Cristián: Creio que aquilo que concerne a Carménère e as notas verdes. Comparada com outras variedades, a Carménère é mais jovem; foi redescoberta no Chile há cerca de 30 anos. Compreendemos o que temos que fazer. Temos aprendido a como manejar o vinhedo. Um bom Carménère não é verde.
Outra questão, que não se vê tanto no Brasil, mas ainda persiste em alguns mercados, é a ideia de que os vinhos chilenos não podem ter preços elevados. Quando há qualidade, profissionais qualificados e dedicação por trás de um vinho, ele pode, sim, alcançar esse valor.
CNN V&G: O projeto com rochas locais, além dos conceitos como barroir e amphoir, usando matérias-primas locais, é uma maneira de “chilenizar” o vinho?
Cristián: Sim, porque estamos finalmente utilizando somente os recursos daqui. Em vez, por exemplo, de usarmos uma barrica francesa que traga sabores da França, estamos entregando sabores daqui. As ânforas são de argila daqui, então o vinho, sim, é muito mais chileno do que se eu trouxesse ânforas da Itália, por exemplo.

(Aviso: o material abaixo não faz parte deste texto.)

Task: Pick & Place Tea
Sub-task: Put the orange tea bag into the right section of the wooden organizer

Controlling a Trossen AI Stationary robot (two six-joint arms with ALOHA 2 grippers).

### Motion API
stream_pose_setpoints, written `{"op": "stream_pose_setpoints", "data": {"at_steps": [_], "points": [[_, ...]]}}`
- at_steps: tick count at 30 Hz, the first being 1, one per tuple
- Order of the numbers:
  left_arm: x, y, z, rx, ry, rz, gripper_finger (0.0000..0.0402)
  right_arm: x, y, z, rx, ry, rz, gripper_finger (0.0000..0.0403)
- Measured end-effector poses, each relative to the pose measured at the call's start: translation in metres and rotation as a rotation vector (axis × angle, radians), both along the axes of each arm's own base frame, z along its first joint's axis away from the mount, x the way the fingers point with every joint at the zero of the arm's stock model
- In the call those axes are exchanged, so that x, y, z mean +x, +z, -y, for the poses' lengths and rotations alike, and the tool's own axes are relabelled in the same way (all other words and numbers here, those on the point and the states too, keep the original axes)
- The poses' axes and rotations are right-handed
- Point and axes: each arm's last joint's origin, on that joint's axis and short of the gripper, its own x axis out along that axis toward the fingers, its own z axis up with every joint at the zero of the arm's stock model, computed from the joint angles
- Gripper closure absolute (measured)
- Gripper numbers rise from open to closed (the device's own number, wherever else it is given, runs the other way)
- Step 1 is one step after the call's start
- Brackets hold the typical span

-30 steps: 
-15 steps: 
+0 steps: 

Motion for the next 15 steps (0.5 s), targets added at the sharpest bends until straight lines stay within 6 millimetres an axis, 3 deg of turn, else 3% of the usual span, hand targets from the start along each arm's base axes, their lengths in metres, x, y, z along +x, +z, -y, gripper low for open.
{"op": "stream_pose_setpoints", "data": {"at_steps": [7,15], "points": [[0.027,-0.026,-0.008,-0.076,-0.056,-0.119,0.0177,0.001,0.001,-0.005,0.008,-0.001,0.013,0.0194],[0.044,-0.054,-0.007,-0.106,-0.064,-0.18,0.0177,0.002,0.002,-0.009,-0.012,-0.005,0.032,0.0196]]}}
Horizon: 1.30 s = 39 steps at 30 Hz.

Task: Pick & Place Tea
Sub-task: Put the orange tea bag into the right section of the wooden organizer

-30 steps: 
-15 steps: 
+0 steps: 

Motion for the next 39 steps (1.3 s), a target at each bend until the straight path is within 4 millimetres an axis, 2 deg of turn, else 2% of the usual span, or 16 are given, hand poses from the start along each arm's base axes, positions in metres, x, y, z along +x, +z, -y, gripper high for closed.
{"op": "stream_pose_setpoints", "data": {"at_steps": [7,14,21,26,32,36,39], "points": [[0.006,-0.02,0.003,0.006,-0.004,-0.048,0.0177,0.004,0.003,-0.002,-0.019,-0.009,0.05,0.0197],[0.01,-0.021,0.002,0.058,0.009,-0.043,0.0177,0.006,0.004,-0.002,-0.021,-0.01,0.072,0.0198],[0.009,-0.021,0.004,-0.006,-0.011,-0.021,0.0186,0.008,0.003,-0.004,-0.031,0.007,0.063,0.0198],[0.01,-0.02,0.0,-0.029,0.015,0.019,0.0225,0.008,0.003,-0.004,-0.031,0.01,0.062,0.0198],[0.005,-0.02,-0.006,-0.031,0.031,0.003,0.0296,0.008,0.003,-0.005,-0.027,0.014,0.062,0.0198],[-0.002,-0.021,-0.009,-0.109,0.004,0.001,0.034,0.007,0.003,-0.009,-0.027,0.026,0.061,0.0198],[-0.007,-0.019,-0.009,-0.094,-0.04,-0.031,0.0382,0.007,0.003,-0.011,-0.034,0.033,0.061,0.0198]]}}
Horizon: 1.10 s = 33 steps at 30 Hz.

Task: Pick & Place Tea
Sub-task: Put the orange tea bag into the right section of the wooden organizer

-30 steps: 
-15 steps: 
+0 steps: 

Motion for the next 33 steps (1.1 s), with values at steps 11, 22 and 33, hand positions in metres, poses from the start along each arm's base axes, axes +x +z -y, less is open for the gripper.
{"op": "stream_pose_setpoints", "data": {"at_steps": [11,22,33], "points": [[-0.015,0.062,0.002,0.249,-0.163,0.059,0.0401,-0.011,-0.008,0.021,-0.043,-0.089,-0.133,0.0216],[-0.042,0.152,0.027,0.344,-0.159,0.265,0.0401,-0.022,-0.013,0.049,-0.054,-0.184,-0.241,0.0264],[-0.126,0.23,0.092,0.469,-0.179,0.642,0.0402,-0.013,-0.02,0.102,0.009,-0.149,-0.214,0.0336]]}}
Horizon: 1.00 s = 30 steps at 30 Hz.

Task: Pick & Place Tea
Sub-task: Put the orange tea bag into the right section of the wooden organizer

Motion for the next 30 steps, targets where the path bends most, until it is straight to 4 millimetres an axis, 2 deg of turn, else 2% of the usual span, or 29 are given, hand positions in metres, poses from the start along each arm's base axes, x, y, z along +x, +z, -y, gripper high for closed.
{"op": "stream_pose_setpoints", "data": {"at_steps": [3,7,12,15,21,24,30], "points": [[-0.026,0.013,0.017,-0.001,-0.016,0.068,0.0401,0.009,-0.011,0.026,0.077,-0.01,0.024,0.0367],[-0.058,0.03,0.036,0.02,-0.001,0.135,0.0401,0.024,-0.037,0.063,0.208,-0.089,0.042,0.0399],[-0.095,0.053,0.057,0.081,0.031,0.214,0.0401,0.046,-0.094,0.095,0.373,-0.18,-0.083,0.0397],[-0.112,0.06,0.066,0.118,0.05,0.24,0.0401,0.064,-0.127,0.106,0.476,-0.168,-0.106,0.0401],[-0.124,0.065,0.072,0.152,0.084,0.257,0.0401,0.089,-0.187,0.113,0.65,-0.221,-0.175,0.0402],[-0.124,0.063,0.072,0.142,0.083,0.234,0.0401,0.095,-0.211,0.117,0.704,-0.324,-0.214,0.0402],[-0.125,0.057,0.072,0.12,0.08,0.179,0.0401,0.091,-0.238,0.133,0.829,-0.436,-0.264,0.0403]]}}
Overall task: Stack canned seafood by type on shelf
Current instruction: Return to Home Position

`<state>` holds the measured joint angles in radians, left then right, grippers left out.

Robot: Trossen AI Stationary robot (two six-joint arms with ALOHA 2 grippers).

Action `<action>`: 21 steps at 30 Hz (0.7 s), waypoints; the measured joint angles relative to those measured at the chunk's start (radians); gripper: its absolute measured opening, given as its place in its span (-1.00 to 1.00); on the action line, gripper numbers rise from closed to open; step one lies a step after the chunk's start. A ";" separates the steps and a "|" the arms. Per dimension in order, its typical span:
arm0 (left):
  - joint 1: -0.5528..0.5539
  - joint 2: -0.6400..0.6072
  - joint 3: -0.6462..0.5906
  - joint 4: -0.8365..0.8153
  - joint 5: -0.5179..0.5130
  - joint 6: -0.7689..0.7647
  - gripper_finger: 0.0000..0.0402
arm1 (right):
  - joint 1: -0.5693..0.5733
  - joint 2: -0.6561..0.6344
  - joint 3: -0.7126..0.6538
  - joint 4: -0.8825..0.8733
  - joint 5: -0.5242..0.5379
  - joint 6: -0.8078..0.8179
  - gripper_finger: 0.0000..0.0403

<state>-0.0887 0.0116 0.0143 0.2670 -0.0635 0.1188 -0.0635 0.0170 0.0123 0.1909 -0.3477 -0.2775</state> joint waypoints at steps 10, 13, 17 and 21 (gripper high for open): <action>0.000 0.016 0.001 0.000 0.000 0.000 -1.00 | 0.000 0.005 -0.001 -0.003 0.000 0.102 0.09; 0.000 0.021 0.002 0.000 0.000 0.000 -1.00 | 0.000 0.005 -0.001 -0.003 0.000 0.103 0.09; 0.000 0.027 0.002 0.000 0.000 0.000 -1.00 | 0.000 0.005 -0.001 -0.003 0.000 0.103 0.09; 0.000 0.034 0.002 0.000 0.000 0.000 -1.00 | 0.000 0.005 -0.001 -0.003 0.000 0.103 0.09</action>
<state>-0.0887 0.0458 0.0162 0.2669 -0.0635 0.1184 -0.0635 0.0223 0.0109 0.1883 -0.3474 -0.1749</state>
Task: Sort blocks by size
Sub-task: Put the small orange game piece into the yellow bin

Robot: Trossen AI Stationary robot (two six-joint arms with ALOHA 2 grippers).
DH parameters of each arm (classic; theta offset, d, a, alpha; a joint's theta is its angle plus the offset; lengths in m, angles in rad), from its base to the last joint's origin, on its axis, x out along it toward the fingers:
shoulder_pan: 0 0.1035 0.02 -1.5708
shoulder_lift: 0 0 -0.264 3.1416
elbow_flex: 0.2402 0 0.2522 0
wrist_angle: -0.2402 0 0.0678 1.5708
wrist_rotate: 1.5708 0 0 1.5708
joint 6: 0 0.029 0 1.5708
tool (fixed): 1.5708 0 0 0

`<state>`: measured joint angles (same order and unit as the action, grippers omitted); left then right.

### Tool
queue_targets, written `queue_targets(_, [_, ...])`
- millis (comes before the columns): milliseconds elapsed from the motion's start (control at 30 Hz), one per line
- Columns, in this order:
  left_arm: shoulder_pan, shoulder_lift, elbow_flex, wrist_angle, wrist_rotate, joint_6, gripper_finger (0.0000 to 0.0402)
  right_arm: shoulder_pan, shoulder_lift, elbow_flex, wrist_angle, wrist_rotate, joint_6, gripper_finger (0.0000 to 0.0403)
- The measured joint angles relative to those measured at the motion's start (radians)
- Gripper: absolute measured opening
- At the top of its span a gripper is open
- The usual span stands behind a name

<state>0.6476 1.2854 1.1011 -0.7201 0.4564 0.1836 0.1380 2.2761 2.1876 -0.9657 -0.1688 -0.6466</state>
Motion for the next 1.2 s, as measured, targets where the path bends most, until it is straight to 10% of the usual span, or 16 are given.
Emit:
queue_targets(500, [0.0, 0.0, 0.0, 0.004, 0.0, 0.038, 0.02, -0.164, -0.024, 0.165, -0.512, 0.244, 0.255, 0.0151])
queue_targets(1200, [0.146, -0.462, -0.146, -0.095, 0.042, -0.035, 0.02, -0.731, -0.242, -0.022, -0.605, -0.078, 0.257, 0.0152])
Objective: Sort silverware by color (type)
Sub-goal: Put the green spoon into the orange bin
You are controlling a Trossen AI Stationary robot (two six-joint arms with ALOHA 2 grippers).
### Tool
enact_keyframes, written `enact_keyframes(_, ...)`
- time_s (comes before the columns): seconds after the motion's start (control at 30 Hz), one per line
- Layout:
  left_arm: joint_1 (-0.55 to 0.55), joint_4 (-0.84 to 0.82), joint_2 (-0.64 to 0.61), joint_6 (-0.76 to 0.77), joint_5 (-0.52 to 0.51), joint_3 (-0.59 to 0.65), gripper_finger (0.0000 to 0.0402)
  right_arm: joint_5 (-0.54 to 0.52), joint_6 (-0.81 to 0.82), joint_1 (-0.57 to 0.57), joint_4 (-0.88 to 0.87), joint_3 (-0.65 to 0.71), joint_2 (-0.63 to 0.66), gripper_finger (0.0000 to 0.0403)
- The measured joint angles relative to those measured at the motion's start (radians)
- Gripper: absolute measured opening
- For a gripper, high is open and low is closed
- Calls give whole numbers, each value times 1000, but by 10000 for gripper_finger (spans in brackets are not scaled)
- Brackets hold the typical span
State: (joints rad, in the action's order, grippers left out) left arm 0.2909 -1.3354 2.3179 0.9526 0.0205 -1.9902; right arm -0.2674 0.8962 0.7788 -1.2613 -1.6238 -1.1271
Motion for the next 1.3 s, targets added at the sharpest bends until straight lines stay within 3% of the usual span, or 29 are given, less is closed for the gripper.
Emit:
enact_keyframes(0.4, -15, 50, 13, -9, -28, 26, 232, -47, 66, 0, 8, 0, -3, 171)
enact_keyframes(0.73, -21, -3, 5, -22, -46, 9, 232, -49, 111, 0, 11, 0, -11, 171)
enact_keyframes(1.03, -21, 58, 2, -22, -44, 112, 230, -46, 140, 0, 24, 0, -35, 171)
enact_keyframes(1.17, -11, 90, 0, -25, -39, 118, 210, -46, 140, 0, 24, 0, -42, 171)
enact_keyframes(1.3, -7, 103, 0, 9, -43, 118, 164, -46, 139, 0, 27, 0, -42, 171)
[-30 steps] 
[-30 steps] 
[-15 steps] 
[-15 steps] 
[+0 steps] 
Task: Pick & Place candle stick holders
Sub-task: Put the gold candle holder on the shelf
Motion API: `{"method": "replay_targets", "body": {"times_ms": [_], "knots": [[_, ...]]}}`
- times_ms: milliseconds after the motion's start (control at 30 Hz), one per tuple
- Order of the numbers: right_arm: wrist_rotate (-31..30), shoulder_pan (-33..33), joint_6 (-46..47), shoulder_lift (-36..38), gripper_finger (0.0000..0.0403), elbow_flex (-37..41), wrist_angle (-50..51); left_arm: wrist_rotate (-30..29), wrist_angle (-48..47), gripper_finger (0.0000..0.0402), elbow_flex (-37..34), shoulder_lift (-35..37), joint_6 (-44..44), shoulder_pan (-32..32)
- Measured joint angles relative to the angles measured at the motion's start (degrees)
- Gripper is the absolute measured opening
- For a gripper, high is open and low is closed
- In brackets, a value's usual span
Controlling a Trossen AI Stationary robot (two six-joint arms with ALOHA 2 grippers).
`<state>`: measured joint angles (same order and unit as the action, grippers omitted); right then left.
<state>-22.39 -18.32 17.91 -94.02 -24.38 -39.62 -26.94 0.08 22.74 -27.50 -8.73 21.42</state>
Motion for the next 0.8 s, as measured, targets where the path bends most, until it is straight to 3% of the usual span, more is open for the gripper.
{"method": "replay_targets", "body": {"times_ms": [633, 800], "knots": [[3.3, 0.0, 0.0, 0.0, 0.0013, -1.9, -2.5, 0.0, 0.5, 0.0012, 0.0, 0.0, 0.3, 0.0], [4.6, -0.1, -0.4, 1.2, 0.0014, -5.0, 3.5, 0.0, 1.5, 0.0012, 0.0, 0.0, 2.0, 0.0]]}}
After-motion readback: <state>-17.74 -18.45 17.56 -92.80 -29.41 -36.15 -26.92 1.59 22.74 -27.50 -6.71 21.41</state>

CNN V&G: O Brasil é hoje o principal mercado da Vik. Somos abertos a novidades ou conservadores no paladar?
Cristián: Creio que são abertos, mas há alguns que persistem no tradicional. No geral, penso que o Brasil sempre esteve muito aberto a receber os vinhos como eles são. No fundo, nunca senti que houvesse alguma pré-concepção do vinho, de que não pode ser caro, de que deve ser apenas bom, bonito e barato. Sempre senti que há espaço para mostrar o que fazemos. Se um Vik custa 200 dólares e um francês também custa 200 dólares, o consumidor brasileiro não terá problema em escolher o Vik se gostar mais dele.
Isso se vê menos em outros mercados. Hoje, com os reconhecimentos de Vik e a adesão no mercado de luxo, estamos vencendo um pouco essa barreira. A marca significa muito. Rompe essa barreira de nacionalidade. O Brasil é um dos poucos mercados em que as pessoas estão abertas a descobrir novidades e a pagar mais por produtos de qualidade.
CNN V&G: Te encanta algum vinho em específico?
Cristián: Trabalhei em Bordeaux, em Saint-Émilion, em Médoc. Passei pela Itália, Espanha e Estados Unidos, em Napa. Tive a oportunidade de conhecer muito. Minha escola bordalesa sempre me faz voltar um pouco a esse mundo. Mas estou aberto a provar tudo. Uma vez me perguntaram: se fosse escolher um último vinho para beber, qual seria? Tirando os rótulos da Vik, eu escolheria um Château Margaux, por tudo o que aprendi e por tudo o que significou. Foi uma escola muito importante, mas não pretendo que meus vinhos sejam franceses.
CNN V&G: O que é mais fascinante no vinho?
Cristián: O vinho é um poema da natureza interpretado pela alma. No fundo, o que alguém faz como enólogo é interpretar um lugar, entendê-lo, criar algo. E essa criação, a pessoa que a recebe a interpreta. Então é uma criação muito sensível. Se fosse arte, seria uma arte que exalta todos os sentidos.
*O jornalista foi convidado a participar da Festa da Vindima 2026 na propriedade da Vik Chile.